Yeah, kitties were definitely for playing, even when their eyes flashed from blue to black and they turned to walk away. So she grinned and gave a happy little hop, tail waggling with excitement. “Come back! I’ll play with you!” Tired was suddenly a whole lot less important when there was a brand new kitty friend to play with. Oooh, maybe it had baby kittens for her to snuggle and frolic with! She beamed over her shoulder at the oh not at all a fairy bug that had been trying to wake her up. Pretty lady with cozy snuggly blue that made her smile and think of home, not a bug at all.
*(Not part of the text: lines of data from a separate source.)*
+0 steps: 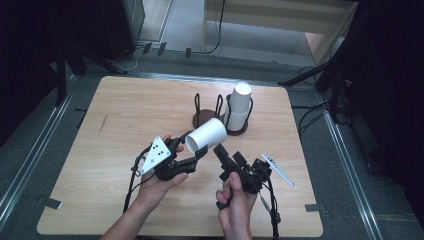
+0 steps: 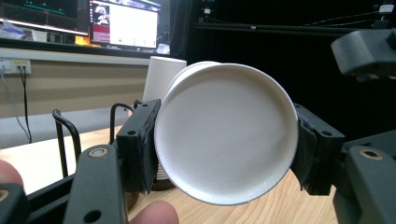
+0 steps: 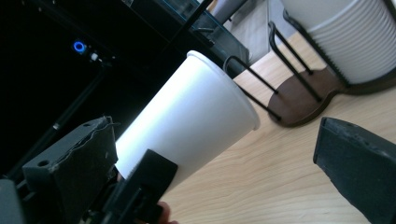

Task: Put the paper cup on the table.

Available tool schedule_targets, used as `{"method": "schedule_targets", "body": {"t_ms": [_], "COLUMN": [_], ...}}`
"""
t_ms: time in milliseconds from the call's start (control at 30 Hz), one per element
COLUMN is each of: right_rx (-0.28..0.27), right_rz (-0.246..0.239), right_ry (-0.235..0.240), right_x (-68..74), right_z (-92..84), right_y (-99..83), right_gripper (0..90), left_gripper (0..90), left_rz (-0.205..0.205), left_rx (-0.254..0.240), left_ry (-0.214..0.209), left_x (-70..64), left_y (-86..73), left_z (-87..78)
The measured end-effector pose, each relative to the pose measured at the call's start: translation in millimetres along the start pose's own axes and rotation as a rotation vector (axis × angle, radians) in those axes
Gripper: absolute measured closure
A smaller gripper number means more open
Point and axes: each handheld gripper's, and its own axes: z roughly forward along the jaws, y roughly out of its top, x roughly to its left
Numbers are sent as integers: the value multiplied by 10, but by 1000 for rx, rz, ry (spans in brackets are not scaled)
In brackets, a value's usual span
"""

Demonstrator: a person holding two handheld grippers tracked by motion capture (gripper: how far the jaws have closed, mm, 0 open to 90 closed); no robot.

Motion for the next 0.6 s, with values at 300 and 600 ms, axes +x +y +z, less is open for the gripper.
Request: {"method": "schedule_targets", "body": {"t_ms": [300, 600], "right_rx": [25, 55], "right_rz": [146, 269], "right_ry": [10, 26], "right_x": [-21, -54], "right_z": [67, 137], "right_y": [-9, -18], "right_gripper": [1, 6], "left_gripper": [353, 353], "left_rz": [14, 27], "left_rx": [3, -13], "left_ry": [-7, -7], "left_x": [-28, -44], "left_y": [-16, 1], "left_z": [2, -16]}}
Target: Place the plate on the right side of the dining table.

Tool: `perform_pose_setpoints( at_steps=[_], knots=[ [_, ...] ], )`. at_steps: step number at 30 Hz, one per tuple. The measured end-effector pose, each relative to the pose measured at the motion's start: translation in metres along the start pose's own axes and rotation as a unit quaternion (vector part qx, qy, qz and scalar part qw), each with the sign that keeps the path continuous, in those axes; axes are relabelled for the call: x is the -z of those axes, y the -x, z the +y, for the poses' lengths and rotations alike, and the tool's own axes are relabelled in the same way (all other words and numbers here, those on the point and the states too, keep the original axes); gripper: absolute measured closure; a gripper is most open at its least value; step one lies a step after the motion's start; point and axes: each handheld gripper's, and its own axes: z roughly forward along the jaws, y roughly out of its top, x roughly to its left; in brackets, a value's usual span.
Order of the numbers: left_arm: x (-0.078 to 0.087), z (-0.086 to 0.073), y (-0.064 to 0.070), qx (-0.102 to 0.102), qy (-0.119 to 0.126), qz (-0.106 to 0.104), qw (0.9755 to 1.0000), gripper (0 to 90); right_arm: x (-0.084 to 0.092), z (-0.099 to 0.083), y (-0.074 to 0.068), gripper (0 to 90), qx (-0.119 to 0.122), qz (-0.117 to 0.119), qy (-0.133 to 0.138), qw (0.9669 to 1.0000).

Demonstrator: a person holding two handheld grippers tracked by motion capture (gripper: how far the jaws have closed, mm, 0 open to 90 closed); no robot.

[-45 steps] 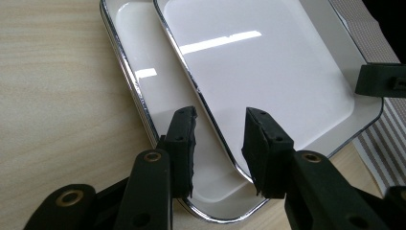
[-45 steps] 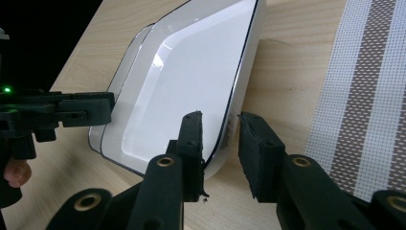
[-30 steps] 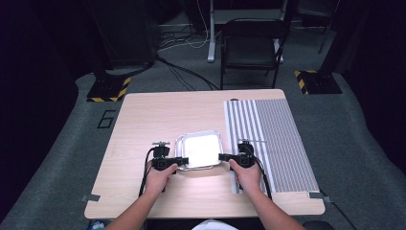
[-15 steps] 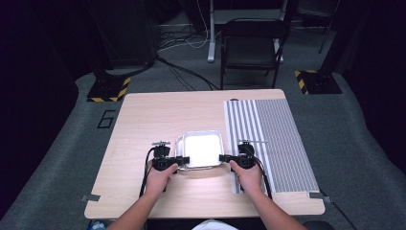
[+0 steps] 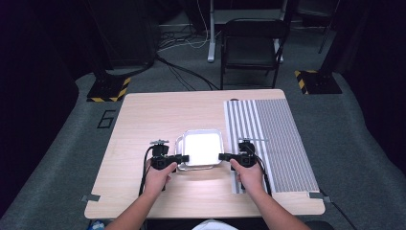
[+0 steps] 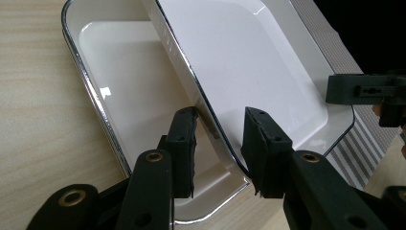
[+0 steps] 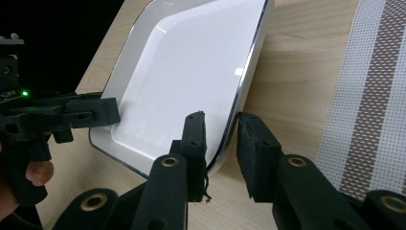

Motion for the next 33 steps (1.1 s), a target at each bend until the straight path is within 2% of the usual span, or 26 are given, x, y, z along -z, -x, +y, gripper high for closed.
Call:
perform_pose_setpoints(
  at_steps=[2,4,5,16,26,27,33],
  knots=[
    [0.003,0.002,0.002,-0.011,0.002,0.000,0.9999,65.2,0.003,0.001,-0.001,73.0,-0.002,0.006,0.003,1.0000],
    [0.003,0.003,0.003,-0.009,0.003,-0.001,1.0000,65.2,0.004,0.002,-0.002,72.9,0.000,0.006,0.004,1.0000],
    [0.005,0.004,0.004,-0.015,0.002,-0.001,0.9999,65.2,0.006,0.003,-0.003,72.9,0.001,0.007,0.004,1.0000],
    [0.009,0.008,0.009,-0.011,0.009,-0.005,0.9999,64.4,0.010,0.006,-0.005,72.5,0.000,0.011,0.003,0.9999],
    [0.010,0.012,0.015,-0.021,0.011,-0.008,0.9997,64.1,0.018,0.011,-0.006,72.3,0.005,0.016,0.008,0.9998],
    [0.011,0.014,0.016,-0.027,0.012,-0.008,0.9995,64.1,0.019,0.012,-0.007,72.3,0.005,0.014,0.010,0.9998],
    [0.011,0.016,0.021,-0.024,0.013,-0.009,0.9996,63.9,0.022,0.013,-0.006,72.2,0.007,0.011,0.013,0.9998]
  ],
)
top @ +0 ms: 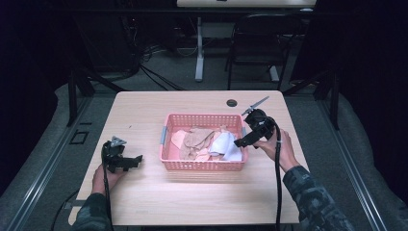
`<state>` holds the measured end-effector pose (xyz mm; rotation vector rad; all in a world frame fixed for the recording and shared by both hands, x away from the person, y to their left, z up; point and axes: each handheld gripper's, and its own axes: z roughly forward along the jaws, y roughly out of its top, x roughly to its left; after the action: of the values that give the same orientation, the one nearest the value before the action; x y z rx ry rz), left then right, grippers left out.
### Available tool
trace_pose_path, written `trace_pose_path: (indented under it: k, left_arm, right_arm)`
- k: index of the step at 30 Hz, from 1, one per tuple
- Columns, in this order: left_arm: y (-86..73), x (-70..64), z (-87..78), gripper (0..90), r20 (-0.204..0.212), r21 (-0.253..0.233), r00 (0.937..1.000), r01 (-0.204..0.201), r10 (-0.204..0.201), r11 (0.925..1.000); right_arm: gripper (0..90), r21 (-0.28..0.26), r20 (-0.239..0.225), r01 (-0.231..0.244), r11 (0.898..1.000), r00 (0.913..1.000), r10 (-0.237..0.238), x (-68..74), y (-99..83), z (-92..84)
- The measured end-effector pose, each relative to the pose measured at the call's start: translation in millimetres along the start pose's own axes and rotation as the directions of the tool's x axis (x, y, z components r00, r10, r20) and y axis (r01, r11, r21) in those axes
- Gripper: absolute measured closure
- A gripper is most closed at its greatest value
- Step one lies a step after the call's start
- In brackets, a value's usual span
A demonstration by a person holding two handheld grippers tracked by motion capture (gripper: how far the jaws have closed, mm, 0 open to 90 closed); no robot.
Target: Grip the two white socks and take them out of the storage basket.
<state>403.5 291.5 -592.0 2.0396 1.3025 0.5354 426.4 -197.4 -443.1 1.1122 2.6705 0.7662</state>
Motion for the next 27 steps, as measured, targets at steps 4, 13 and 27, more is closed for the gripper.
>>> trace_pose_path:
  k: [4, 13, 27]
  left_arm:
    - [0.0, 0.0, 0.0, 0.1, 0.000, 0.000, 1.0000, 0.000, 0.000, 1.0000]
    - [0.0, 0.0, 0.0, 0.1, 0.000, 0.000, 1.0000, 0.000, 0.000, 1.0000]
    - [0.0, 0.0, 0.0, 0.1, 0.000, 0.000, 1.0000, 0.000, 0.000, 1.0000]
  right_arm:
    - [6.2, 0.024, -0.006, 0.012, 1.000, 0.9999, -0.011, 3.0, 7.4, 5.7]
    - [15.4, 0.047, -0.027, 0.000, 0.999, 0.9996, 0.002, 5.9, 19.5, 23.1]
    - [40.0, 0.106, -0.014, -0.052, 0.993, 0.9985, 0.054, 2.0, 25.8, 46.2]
Annnd then she bounded after the kitty.
Fortunately for her, about half a step in, her feet managed to get all tangled up and she tumbled to the ground again, landing awkwardly on her side. Right. Bounding was new. Trying to move faster than a walk was new, really. Xero huffed a grumpy little sigh and clambered back to her feet. Againnnn.
The little filly refuses to wake up in a way I am more-than-familiar with, sleepily grunting her refusal and bringing an amused smile to my dark face. The smile vanishes in an instant, snuffed out by the dangerous yowl from far too close. My wings flare out without conscious thought, the elbows bending tightly to make me seem as large as possible.
It is not difficult to spot the source of the scream, a tawny wildcat with flashing eyes. I am not certain why I focus on the eyes, but as they fade from black to blue and back again, I realize in some detached part of my mind that they were never yellow - as they should have been.
In this world of magics only the horses seem to have been effected, so I cannot help but wonder if the creature is truly a cat or some magician in disguise. Regardless of it's true shape, it had certainly been stalking us - or at least the filly, as no lion I know would take on an adult horse even in the dead of winter - and I know that it is danger.
So when the filly begins to stumble after it, calling encouragingly, I feel my heart leap upward into my throat.
"No!" I say, the words muffled by the leap I take forward. I flare out my wing to block her path, which might be what contributes to her tumble. Still, I'd rather see her fall than eaten. "He wants to eat you." I tell her, keeping my blue-grey eyes on the retreating back of the tawny creature. "There are plenty of things to play with but a mountain lion isn't one of them." I'd had a similar talk with Delta, after all. Well, several similar talks really, about jellyfish, coral snakes, and scorpions.
@[Xero]
@[Svedka]
((In the interest of not fighting Lepis to nom baby Xero, Svedka has excused himself from the thread. XD Just us now!))
Xero grumbled once again and got her feet firmly planted on the ground, bent on ignoring the strange lady’s no and going after the kitty anyhow. “Nuh-uh, he’s a kitty, kitties are friends.” She wasn’t quite sure how she knew kitties were friends, but she definitely knew it for sure. But the kitty’d already escaped by the time she peeked under the lady’s wing and gotten a good look at the spot where the big meow used to be.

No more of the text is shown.